No hay un presupuesto estándar ni una receta única. Pero casi todos los expertos creen que con 3.000 euros se consigue muy poco. "Hemos encontrado casos de reputación personal que hemos resuelto satisfactoriamente con un plan de 5.000 euros, pero hay casos que la factura se multiplica por diez", asegura Víctor Puig, director de Reputación y Contenidos de Overalia. Desterrar los insultos aparecidos en un blog puede tardar tres o cuatro meses y costar 3.000 euros, pero arrinconar los de un diario nacional, puede llegar hasta el año y medio y 6.000 euros.


Otras noticias

Contenido patrocinado

Comentarios 7

#1
08-03-2010 / 20:10
Ivan Muñiz
Puntuación 4

Con todo los respetos, todo este material me parece una tristísima irresponsabilidad, además de una gran pérdida de tiempo y dinero; no engañen a sus clientes. Lo que proponen es ir tapando agueros, la opinión no se puede controlar externamente en internet, ésa es precisamente una de las claves de su éxito, el cual también sus clientes disfrutan. Lo que sí pueden controlar sus clientes y las agencias es en qué medida es engañosa la publicidad que emiten, o en qué medida son satisfactorios para el usuario los productos y servicos que comercializan.

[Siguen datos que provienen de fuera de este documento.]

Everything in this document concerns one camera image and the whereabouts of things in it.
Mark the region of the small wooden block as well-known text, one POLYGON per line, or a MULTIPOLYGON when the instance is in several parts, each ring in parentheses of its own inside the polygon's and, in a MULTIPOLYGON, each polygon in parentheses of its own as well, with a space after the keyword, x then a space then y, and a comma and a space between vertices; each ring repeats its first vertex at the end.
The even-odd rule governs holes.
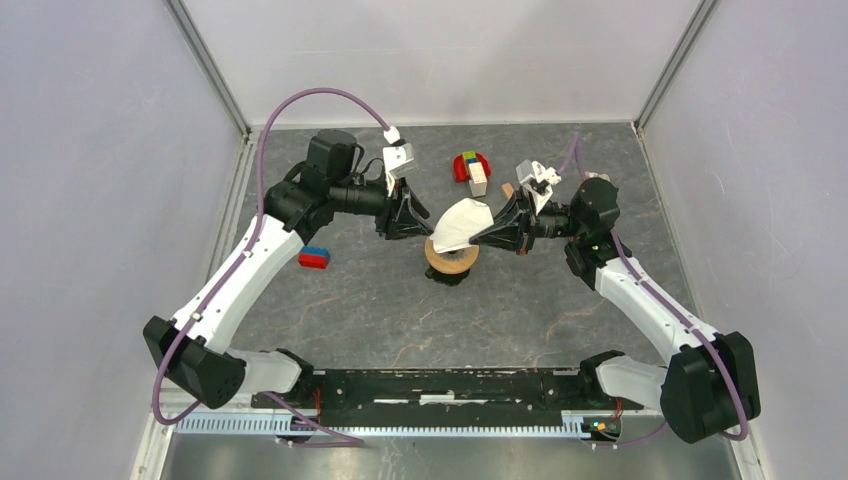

Hoy, con montones de webs y contenidos, podemos enterrar un comentario negativo, pero ¿Qué ocurrirá cuando haya 15 buscadores líderes, 500 redes sociales de éxito, agregadores, comparadores de precios, renkings, directorios?

Hay que ponerse las pilas o nos pillará el toro, internet es imparable.

#2
08-03-2010 / 20:12
Ivan Muñiz
Puntuación 2

Con todo los respetos, todo este material me parece una tristísima irresponsabilidad, además de una gran pérdida de tiempo y dinero; no engañen a sus clientes. Lo que proponen es ir tapando agueros, la opinión no se puede controlar externamente en internet, ésa es precisamente una de las claves de su éxito, el cual también sus clientes disfrutan. Lo que sí pueden controlar sus clientes y las agencias es en qué medida es engañosa la publicidad que emiten, o en qué medida son satisfactorios para el usuario los productos y servicos que comercializan.

Hoy, con montones de webs y contenidos, podemos enterrar un comentario negativo, pero ¿Qué ocurrirá cuando haya 15 buscadores líderes, 500 redes sociales de éxito, agregadores, comparadores de precios, renkings, directorios?

Hay que ponerse las pilas o nos pillará el toro. Internet es imparable.

#3
09-03-2010 / 02:07
FUERA GOOGLE
Puntuación -8

esta es otra de las razones por las que google debe cerrar,

porque sirve de campana perfecta para venganzas personales

mientras google no tenga control de la veracidad de lo que se extrae de la búsqueda, google no puede servir de puente a difamadores, igual que a pedófilos, terroristas o gente que se baja material con derechos de autor

#4
09-03-2010 / 17:06
Tomas
Puntuación -1

menudo desconocimiento de SEO, de Google, y de la filosofia detras del PR

#5
10-03-2010 / 08:37
Bruno Bergamini Girard
Puntuación 2

Sin duda alguna estoy de acuerdo con Iván. Si los productos ya fueran de calidad y satisficiesen a los consumidores esto no pasaría.

Además, existe un sistema de autorregulación en Internet que hace que los comentarios veraces predominen frente a los comentarios difamatorios.

#6
10-03-2010 / 11:53
Ivan Muñiz
Puntuación 0

A ver cómo se "limpia" esto:

carlosblanco:

SEO's: lo siento!!! ... la recomendación social acabará ganando (en conversión a clientes) al posicionamiento en buscadores

(Vía twitter)

#7
22-07-2010 / 16:55
Puntuación 0

Me parece que a veces escribis por escribir. Sólo con leer el titular de la noticia hace que desaparezcan mis ganas de seguir leyendo por el mal humor con el que me puedo poner.